Dataset items:
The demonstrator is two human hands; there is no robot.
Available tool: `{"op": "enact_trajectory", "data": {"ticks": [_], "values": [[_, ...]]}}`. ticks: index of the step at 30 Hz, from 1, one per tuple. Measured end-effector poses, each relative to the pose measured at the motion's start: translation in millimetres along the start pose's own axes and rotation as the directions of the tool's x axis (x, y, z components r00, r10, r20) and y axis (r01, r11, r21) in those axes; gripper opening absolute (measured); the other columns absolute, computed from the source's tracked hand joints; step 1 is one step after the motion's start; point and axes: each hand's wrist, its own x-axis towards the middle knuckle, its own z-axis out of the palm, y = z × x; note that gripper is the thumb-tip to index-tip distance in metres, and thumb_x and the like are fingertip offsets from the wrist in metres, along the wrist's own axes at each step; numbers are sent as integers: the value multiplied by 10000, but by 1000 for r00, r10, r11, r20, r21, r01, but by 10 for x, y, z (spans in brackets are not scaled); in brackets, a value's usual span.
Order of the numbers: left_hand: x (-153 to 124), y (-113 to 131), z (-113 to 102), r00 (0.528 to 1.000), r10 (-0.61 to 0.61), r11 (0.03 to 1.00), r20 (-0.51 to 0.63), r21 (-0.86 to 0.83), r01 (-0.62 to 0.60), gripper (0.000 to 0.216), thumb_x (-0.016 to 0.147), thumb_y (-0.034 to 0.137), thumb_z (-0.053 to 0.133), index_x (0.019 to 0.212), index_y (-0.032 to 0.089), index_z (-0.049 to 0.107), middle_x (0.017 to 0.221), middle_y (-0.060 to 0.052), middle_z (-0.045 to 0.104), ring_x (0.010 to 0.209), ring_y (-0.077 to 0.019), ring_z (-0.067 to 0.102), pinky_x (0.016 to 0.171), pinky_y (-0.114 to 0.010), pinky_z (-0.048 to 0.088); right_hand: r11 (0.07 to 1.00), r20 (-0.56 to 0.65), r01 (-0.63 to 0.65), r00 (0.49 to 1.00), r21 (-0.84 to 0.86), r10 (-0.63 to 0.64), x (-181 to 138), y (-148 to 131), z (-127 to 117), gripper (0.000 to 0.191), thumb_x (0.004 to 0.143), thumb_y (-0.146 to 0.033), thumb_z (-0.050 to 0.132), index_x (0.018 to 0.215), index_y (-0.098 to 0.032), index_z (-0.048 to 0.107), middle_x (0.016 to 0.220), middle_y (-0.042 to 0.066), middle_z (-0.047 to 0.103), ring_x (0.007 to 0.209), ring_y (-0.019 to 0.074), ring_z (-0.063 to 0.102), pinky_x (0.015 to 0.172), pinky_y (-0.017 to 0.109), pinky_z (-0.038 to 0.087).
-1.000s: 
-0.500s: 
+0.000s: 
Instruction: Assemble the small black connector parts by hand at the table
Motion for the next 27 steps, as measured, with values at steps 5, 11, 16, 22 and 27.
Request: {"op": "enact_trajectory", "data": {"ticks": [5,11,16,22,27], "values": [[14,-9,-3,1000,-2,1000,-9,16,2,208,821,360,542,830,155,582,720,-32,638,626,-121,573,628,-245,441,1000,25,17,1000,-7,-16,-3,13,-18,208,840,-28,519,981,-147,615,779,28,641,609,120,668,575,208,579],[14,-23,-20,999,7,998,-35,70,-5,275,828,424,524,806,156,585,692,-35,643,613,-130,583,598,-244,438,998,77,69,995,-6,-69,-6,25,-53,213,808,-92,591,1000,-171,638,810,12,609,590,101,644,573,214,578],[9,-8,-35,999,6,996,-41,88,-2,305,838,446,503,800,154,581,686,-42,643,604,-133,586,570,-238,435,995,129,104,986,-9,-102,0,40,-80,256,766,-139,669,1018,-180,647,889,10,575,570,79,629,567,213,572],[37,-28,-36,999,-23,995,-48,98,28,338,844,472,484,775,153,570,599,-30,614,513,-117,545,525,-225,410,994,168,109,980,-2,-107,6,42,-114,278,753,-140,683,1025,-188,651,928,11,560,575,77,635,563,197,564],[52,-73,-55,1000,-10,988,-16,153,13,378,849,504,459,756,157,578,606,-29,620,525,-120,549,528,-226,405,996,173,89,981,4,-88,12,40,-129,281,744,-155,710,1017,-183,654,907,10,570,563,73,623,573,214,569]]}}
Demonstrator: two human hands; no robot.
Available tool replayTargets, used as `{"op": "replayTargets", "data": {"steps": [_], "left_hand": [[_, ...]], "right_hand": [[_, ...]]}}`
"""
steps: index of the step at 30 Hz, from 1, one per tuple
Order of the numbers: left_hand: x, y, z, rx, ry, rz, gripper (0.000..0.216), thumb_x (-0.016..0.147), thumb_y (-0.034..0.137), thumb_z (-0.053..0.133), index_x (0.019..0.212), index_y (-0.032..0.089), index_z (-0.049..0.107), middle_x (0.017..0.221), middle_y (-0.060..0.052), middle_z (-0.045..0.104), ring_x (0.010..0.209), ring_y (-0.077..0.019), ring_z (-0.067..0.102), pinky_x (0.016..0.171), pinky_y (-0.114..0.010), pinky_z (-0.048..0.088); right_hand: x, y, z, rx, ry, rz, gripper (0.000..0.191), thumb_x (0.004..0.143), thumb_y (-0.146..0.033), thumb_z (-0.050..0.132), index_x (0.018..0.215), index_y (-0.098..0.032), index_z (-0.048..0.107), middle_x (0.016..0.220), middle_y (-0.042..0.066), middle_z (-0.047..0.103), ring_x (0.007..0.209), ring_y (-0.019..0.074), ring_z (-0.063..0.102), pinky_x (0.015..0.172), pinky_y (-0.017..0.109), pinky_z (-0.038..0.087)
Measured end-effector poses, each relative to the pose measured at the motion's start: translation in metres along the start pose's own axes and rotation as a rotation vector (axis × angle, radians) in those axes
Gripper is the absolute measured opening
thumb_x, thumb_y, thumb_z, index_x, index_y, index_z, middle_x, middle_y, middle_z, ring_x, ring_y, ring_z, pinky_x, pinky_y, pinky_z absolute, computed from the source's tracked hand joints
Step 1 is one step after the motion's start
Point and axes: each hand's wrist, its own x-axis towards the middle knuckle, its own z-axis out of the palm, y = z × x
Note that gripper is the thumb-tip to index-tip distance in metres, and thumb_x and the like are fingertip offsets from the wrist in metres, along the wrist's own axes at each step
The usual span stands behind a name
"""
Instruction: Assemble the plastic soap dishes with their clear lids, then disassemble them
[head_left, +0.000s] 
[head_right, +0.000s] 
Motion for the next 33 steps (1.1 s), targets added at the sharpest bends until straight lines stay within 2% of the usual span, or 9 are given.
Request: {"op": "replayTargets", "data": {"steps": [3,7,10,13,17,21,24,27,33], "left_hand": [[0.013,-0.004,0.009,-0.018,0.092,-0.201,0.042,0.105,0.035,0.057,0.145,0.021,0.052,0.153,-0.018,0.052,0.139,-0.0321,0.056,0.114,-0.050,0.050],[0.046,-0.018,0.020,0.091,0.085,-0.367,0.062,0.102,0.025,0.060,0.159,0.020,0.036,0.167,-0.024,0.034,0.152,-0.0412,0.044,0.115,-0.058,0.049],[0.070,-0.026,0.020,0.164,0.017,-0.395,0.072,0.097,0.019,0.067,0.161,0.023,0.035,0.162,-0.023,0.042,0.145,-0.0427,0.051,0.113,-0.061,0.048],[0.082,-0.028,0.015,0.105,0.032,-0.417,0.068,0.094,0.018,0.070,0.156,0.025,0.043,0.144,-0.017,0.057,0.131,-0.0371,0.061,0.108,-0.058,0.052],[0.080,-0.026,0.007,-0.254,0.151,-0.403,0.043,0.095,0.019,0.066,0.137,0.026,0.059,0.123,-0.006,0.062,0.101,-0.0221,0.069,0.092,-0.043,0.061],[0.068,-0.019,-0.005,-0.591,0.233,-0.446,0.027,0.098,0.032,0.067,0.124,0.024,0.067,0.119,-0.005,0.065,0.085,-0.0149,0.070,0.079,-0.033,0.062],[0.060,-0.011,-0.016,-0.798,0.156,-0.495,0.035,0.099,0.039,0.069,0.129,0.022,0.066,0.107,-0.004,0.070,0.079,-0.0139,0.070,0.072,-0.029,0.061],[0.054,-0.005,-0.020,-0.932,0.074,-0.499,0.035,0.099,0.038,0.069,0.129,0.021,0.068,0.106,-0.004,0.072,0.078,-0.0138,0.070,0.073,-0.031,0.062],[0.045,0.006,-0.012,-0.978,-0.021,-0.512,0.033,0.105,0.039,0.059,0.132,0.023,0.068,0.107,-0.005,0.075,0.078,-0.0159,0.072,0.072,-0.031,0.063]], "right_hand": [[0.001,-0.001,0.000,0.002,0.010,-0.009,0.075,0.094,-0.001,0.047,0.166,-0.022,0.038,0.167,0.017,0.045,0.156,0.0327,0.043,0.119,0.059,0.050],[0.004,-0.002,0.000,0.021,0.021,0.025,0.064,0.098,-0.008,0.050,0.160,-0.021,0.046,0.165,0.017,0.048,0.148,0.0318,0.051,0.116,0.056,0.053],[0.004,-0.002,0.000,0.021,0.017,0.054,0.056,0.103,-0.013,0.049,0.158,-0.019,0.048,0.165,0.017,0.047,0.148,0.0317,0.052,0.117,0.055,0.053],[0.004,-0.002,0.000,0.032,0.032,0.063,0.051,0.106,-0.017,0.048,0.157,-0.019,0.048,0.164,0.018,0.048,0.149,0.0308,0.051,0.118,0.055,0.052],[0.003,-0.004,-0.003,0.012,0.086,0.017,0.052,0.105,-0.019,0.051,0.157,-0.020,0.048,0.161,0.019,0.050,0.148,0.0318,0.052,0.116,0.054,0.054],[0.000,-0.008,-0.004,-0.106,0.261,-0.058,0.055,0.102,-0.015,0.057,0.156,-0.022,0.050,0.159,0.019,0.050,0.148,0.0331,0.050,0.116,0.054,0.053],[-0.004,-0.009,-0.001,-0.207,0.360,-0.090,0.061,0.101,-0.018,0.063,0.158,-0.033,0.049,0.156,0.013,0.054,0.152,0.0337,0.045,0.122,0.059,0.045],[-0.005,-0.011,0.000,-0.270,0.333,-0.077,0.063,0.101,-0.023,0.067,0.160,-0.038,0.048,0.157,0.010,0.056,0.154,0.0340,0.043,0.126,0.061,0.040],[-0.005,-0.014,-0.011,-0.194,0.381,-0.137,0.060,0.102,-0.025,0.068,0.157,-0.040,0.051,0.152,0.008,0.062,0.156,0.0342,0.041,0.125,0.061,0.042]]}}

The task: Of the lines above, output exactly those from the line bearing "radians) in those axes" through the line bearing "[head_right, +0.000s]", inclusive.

Expected output:
Measured end-effector poses, each relative to the pose measured at the motion's start: translation in metres along the start pose's own axes and rotation as a rotation vector (axis × angle, radians) in those axes
Gripper is the absolute measured opening
thumb_x, thumb_y, thumb_z, index_x, index_y, index_z, middle_x, middle_y, middle_z, ring_x, ring_y, ring_z, pinky_x, pinky_y, pinky_z absolute, computed from the source's tracked hand joints
Step 1 is one step after the motion's start
Point and axes: each hand's wrist, its own x-axis towards the middle knuckle, its own z-axis out of the palm, y = z × x
Note that gripper is the thumb-tip to index-tip distance in metres, and thumb_x and the like are fingertip offsets from the wrist in metres, along the wrist's own axes at each step
The usual span stands behind a name
"""
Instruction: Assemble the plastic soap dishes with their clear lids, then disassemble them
[head_left, +0.000s] 
[head_right, +0.000s] 

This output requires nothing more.